Both buying and architectural trends will come in for focused examination at the Cityscape Global Conference on Tuesday 24 September at the InterContinental, Dubai Festival City. The 2019 programme will encompass three distinct streams: 'Investment, Development and Trends’, ‘Architecture & Design,’ and the newly launched ‘PropTech’.
“Delegates will hear from the industry’s most influential thought leaders including business analysts, innovators, government officials and strategists, who will share their insights and knowledge through powerful discussions and thought-provoking presentations,” said Chris Speller, Group Director of Cityscape.
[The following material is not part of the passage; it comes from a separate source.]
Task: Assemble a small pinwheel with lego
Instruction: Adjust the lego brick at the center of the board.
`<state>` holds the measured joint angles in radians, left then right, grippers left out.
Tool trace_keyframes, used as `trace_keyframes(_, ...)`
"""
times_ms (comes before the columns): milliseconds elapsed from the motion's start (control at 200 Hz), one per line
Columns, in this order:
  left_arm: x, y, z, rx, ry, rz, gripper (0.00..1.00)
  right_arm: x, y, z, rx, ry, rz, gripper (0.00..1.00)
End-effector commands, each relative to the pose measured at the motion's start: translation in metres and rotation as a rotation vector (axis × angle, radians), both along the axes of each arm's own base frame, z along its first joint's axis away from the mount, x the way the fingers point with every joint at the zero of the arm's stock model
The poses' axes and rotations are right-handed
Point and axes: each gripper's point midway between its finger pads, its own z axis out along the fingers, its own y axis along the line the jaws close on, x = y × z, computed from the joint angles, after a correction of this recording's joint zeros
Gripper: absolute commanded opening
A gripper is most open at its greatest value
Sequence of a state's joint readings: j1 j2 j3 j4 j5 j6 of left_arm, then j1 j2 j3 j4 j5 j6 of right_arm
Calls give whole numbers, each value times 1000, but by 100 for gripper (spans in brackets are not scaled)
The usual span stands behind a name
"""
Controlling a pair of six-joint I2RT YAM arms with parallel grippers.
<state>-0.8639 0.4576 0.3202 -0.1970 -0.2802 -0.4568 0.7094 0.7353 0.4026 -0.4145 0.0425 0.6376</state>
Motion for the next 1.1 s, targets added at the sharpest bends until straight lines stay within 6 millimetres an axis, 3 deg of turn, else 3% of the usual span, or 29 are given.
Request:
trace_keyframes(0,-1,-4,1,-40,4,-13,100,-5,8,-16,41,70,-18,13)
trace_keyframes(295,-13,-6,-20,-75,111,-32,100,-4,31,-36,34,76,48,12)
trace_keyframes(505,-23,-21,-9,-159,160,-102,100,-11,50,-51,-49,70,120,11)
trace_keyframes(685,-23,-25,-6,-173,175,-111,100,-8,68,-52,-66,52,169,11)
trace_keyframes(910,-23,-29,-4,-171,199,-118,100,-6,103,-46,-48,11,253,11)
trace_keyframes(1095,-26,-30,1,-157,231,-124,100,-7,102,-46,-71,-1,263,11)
The free-to-attend Cityscape Talks will take place on the exhibition floor across the three-day show.
Cityscape Global is sponsored by Platinum Sponsor: the Ministry of Municipal and Rural Affairs in Saudi Arabia; and Official Partners: Arada, Arton Capital, Regus, and LWK+PARTNERS. The Cityscape Conference is sponsored by Platinum Sponsors: Maisonette and Provis; Gold sponsors: C. Savva & Associates, Eltizam, Kohler and Colliers International; and Silver sponsors: Altus Group and Mott MacDonald. Cityscape Talks is sponsored by Kohler, Provis, LWK+PARTNERS and Maisonette.